■ TASK ■
Your reply should be the whole listing, copied exactly, with the pictures left out.

■ DATA SEGMENT ■
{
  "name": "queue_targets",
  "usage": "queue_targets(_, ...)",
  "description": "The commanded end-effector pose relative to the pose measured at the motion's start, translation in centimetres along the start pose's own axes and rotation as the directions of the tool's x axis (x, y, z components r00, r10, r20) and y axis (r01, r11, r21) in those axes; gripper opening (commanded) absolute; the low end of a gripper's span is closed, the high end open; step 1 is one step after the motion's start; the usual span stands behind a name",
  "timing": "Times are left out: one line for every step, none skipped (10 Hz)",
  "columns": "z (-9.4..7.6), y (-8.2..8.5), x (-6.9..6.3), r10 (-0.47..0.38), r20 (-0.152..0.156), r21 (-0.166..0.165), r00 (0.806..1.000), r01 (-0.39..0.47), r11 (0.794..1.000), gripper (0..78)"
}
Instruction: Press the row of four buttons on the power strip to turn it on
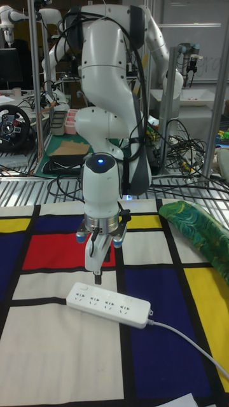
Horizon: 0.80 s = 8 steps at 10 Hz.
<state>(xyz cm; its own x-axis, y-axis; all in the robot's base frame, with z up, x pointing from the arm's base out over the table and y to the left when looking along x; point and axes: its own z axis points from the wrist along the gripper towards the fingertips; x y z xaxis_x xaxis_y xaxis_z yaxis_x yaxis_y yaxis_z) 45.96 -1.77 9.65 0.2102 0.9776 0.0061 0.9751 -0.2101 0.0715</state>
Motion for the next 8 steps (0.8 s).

■ OUTPUT OF THE EXERCISE ■
{
  "name": "queue_targets",
  "usage": "queue_targets(_, ...)",
  "description": "The commanded end-effector pose relative to the pose measured at the motion's start, translation in centimetres along the start pose's own axes and rotation as the directions of the tool's x axis (x, y, z components r00, r10, r20) and y axis (r01, r11, r21) in those axes; gripper opening (commanded) absolute; the low end of a gripper's span is closed, the high end open; step 1 is one step after the motion's start; the usual span stands behind a name",
  "timing": "Times are left out: one line for every step, none skipped (10 Hz)",
  "columns": "z (-9.4..7.6), y (-8.2..8.5), x (-6.9..6.3), r10 (-0.47..0.38), r20 (-0.152..0.156), r21 (-0.166..0.165), r00 (0.806..1.000), r01 (-0.39..0.47), r11 (0.794..1.000), gripper (0..78)"
}
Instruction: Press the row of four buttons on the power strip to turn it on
Horizon: 0.80 s = 8 steps at 10 Hz.
<state>(xyz cm; its own x-axis, y-axis; all in the robot's base frame, with z up, x pointing from the arm's base out over the table and y to the left when looking along x; point and axes: its own z axis points from the wrist along the gripper towards the fingertips; x y z xaxis_x xaxis_y xaxis_z yaxis_x yaxis_y yaxis_z) 45.96 -1.77 9.65 0.2102 0.9776 0.0061 0.9751 -0.2101 0.0715</state>
Motion for the next 8 steps (0.8 s).

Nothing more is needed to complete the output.